Germany and Italy’s interior ministers sent a letter to the European Commission calling for a European Union-wide refugee registration system, a German newspaper reported.
The letter also includes a request over the agreement of a selection process and the rights for refugees, the newspaper Sueddeutsche Zeitung said.
Interior ministers from both countries said that the EU's Asylum Support Office (EASO) should increase its personnel capacity and funds so it could turn into a "real European asylum agency."
Both countries called for an "ambitious reform" of the Dublin rules - which force refugees to demand asylum in the first EU country they reach - by means of a "newly adjusted Common European Asylum System."
In the letter to the European Commission First Vice President Frans Timmermans and EU Migration Commissioner Dimitris Avramopoulos, the interior ministers stated that an EU-wide registration mechanism that involves security controls should be established under favour of the EU border agency Frontex.

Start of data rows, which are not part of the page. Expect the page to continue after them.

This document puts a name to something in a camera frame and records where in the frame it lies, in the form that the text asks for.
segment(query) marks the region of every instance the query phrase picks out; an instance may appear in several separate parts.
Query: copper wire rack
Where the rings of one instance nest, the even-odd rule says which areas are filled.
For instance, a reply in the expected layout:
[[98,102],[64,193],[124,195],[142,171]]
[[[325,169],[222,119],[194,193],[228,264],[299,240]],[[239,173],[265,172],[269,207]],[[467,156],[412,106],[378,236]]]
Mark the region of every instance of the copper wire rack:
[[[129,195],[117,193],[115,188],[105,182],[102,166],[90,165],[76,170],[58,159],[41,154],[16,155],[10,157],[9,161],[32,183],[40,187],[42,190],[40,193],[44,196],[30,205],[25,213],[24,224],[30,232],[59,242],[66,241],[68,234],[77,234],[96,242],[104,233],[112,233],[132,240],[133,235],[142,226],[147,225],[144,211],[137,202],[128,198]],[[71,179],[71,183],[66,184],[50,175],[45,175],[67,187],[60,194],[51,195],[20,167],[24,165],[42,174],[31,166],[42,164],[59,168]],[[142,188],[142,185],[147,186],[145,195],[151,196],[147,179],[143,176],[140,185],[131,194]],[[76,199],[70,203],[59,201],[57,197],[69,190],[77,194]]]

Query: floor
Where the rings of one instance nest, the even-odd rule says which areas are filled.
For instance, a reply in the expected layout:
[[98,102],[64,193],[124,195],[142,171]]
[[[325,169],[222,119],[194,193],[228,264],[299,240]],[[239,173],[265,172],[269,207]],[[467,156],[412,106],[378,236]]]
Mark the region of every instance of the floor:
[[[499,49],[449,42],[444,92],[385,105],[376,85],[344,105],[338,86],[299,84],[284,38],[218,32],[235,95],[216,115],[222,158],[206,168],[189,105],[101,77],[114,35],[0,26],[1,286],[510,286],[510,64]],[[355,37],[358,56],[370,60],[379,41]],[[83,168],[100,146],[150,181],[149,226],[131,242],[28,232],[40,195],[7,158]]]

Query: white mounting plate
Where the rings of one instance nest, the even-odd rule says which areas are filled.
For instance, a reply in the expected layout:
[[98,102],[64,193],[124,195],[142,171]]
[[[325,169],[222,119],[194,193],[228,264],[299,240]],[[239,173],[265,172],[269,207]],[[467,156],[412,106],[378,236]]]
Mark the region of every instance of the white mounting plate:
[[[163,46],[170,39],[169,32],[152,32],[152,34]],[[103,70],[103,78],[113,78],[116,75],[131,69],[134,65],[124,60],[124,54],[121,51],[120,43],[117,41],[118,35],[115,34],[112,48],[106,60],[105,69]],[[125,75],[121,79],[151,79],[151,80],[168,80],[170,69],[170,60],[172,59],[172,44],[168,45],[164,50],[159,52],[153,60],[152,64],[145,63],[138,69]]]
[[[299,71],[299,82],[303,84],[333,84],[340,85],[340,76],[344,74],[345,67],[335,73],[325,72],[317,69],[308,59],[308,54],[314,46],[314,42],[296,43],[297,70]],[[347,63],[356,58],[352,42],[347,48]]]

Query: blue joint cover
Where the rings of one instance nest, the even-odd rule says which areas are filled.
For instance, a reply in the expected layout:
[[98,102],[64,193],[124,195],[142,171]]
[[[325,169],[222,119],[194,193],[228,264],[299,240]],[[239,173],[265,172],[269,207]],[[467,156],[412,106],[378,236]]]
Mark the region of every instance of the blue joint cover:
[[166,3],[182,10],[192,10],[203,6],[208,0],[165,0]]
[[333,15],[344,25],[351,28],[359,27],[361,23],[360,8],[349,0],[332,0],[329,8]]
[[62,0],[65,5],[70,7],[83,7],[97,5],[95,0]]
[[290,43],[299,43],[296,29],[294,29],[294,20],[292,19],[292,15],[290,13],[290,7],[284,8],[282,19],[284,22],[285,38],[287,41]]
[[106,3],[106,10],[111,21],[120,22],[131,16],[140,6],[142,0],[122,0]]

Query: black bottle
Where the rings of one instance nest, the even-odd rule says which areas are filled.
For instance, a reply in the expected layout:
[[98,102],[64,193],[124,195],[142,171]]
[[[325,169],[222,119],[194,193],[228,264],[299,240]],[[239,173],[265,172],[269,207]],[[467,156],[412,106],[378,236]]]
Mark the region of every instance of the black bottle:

They offered identifying refugees in need of protection in their home countries or transit countries, before they arrived Europe - the attempt is currently being maintained in the EU's collaboration with Turkey - and added the target was to generate an "institutionalised relocation system in the EU."
On Thursday, Turkish Prime Minister Ahmet Davutoglu and European Union Council President Donald Tusk have declared that they have reached an agreement to take strong measures in order to prevent refugee flow into Europe.
Meanwhile, eight EU countries now have temporary, emergency border controls to manage the influx of refugees.
More than 1.2 million people requested asylum in the 28-nation EU last year, including 363,000 Syrians and 178,000 Afghans, the EU statistics agency Eurostat said.
The number of refugees in Europe including 363,000 Syrians and 178,000 Afghans, the EU statistics agency Eurostat said.
Some 442,000 people were admitted into Germany, the top destination for refugees, followed by 174,000 in Hungary, which built barbed-wire fences and used security forces to shut people out and 156,000 in Sweden, the agency also said.